> **WHAT IS BEING ASKED**: Could you give the data below again exactly, apart from the pictures?

---+---

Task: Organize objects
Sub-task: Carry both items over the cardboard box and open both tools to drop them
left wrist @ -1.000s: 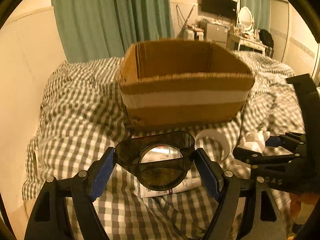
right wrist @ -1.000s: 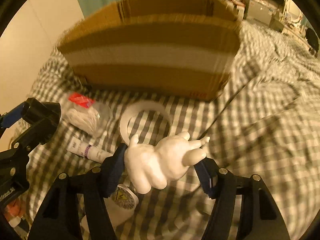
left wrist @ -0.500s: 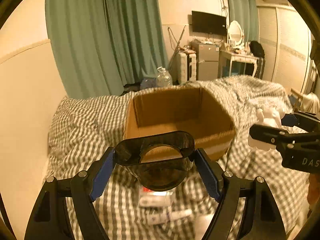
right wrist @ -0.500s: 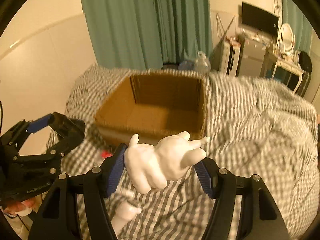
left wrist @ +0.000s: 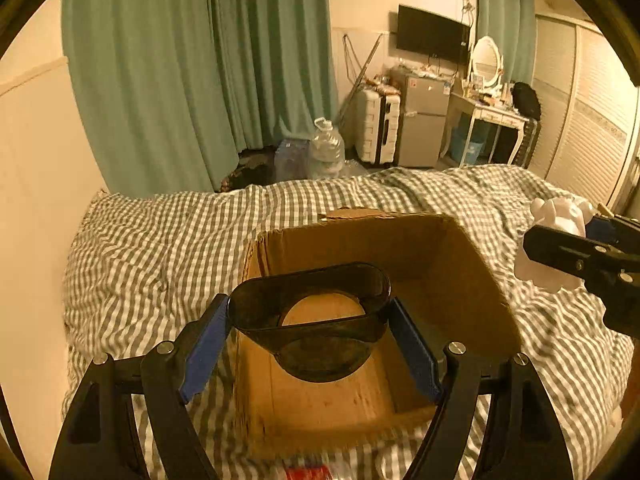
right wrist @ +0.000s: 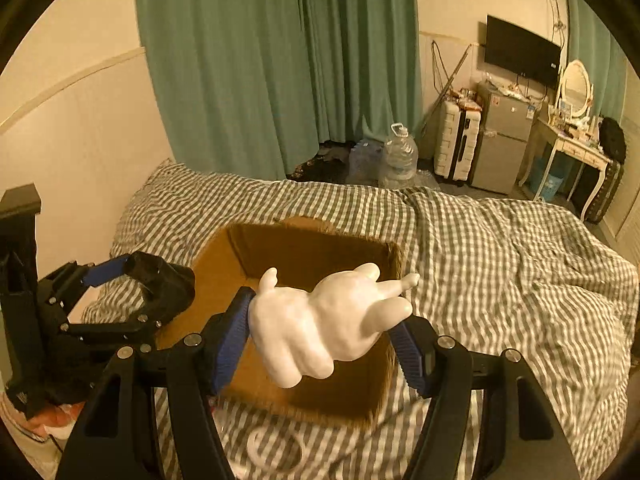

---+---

> **TASK OUTPUT**:
Task: Organize objects
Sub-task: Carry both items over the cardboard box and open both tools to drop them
left wrist @ -1.000s: 
right wrist @ -1.000s: 
left wrist @ -0.500s: 
right wrist @ -0.500s: 
left wrist @ +0.000s: 
right wrist @ +0.000s: 

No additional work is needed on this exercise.